__EXERCISE DATA__:
══════════
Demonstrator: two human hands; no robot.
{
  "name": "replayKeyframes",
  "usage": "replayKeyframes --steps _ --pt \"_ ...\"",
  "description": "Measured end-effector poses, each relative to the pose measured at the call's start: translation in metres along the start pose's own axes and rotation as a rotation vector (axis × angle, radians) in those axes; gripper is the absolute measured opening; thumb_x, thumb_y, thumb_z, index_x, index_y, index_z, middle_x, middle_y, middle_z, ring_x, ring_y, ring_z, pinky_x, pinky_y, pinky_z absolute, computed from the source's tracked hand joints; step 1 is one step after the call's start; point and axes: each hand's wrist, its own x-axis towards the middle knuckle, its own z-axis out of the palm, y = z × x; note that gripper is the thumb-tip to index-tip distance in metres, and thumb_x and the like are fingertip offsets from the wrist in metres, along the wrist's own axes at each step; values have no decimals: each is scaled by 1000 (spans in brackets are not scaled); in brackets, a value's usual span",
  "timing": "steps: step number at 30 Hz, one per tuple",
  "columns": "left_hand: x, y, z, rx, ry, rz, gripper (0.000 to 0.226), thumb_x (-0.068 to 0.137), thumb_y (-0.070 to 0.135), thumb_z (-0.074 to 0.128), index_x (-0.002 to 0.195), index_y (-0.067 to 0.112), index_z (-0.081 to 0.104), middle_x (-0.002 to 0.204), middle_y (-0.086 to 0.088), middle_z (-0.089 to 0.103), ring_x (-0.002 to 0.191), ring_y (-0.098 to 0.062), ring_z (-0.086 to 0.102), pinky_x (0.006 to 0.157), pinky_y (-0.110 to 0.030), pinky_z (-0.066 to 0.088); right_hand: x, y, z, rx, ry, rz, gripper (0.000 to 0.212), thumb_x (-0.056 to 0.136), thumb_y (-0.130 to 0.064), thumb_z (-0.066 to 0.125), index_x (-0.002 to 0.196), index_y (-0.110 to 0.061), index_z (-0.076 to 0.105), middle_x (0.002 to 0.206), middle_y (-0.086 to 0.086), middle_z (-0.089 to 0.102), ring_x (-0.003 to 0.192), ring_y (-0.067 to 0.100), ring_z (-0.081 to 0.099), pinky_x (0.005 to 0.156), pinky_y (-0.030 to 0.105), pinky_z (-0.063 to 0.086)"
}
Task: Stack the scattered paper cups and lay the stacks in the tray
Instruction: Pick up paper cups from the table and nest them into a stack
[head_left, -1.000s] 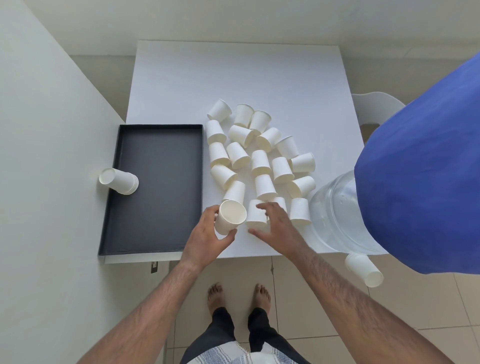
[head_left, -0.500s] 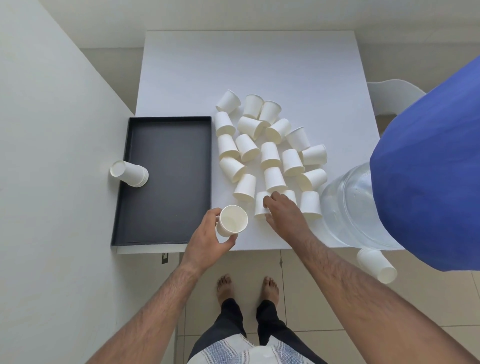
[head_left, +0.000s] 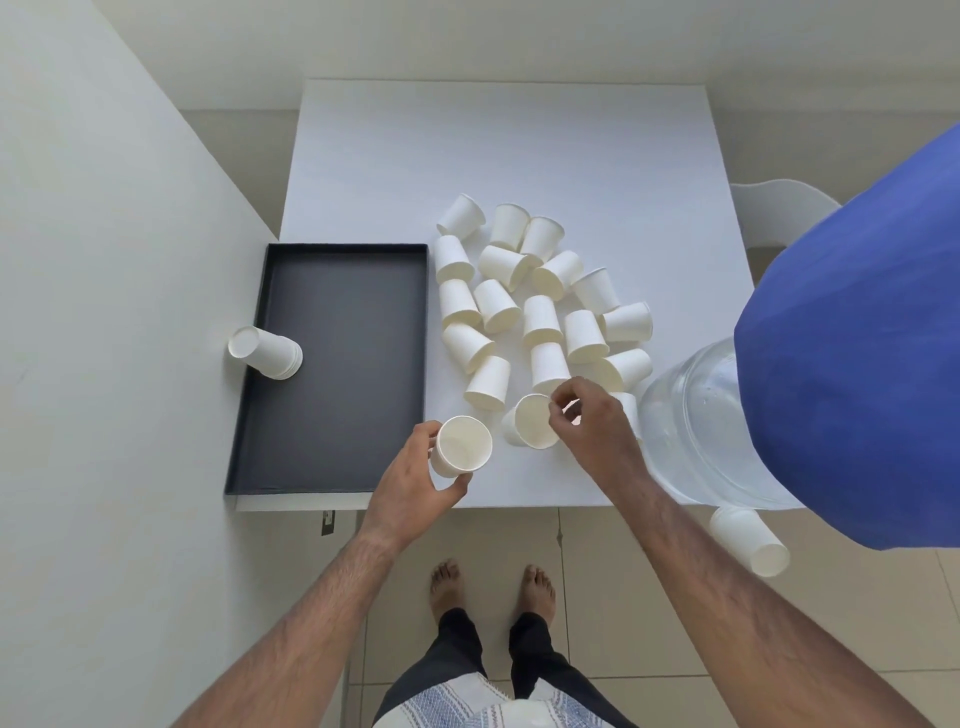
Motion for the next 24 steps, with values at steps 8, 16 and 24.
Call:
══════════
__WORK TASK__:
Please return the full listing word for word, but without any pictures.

__REPLY TO THE EXERCISE__:
Demonstrator: two human hands; no robot.
{
  "name": "replayKeyframes",
  "usage": "replayKeyframes --steps _ --pt \"_ ...\"",
  "description": "Measured end-effector poses, each relative to the pose measured at the call's start: translation in metres along the start pose's own axes and rotation as a rotation vector (axis × angle, radians) in those axes; gripper is the absolute measured opening; thumb_x, thumb_y, thumb_z, index_x, index_y, index_z, middle_x, middle_y, middle_z, ring_x, ring_y, ring_z, pinky_x, pinky_y, pinky_z absolute, computed from the source's tracked hand joints; step 1 is one step after the call's start; point and axes: each hand's wrist, its own x-axis towards the middle knuckle, its own z-axis out of the palm, y = z × x; note that gripper is the thumb-tip to index-tip distance in metres, and thumb_x and the like are fingertip offsets from the wrist in metres, along the wrist's own axes at each step; values have no decimals: each is scaled by 1000 (spans in brackets are not scaled); in brackets, a value's usual span",
  "timing": "steps: step number at 30 Hz, one per tuple",
  "columns": "left_hand: x, y, z, rx, ry, rz, gripper (0.000 to 0.226), thumb_x (-0.068 to 0.137), thumb_y (-0.070 to 0.135), thumb_z (-0.074 to 0.128), index_x (-0.002 to 0.195), index_y (-0.067 to 0.112), index_z (-0.081 to 0.104), middle_x (-0.002 to 0.204), middle_y (-0.086 to 0.088), middle_z (-0.089 to 0.103), ring_x (-0.002 to 0.191), ring_y (-0.098 to 0.062), ring_z (-0.086 to 0.102), pinky_x (0.006 to 0.157), pinky_y (-0.110 to 0.030), pinky_z (-0.066 to 0.088); right_hand: x, y, z, rx, ry, rz, gripper (0.000 to 0.212), thumb_x (-0.056 to 0.136), thumb_y (-0.130 to 0.064), thumb_z (-0.066 to 0.125), index_x (-0.002 to 0.196), index_y (-0.110 to 0.061), index_z (-0.076 to 0.105), middle_x (0.002 to 0.206), middle_y (-0.086 to 0.086), middle_z (-0.089 to 0.102), ring_x (-0.003 to 0.192), ring_y (-0.067 to 0.100), ring_z (-0.081 to 0.099), pinky_x (0.005 to 0.156), pinky_y (-0.030 to 0.105), pinky_z (-0.063 to 0.086)"
}
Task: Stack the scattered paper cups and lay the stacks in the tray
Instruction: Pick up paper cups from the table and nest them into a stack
[head_left, -1.000s] 
[head_left, -0.500s] 
[head_left, +0.000s] 
Motion for the next 24 steps, with values at steps 8, 16 and 24.
Call:

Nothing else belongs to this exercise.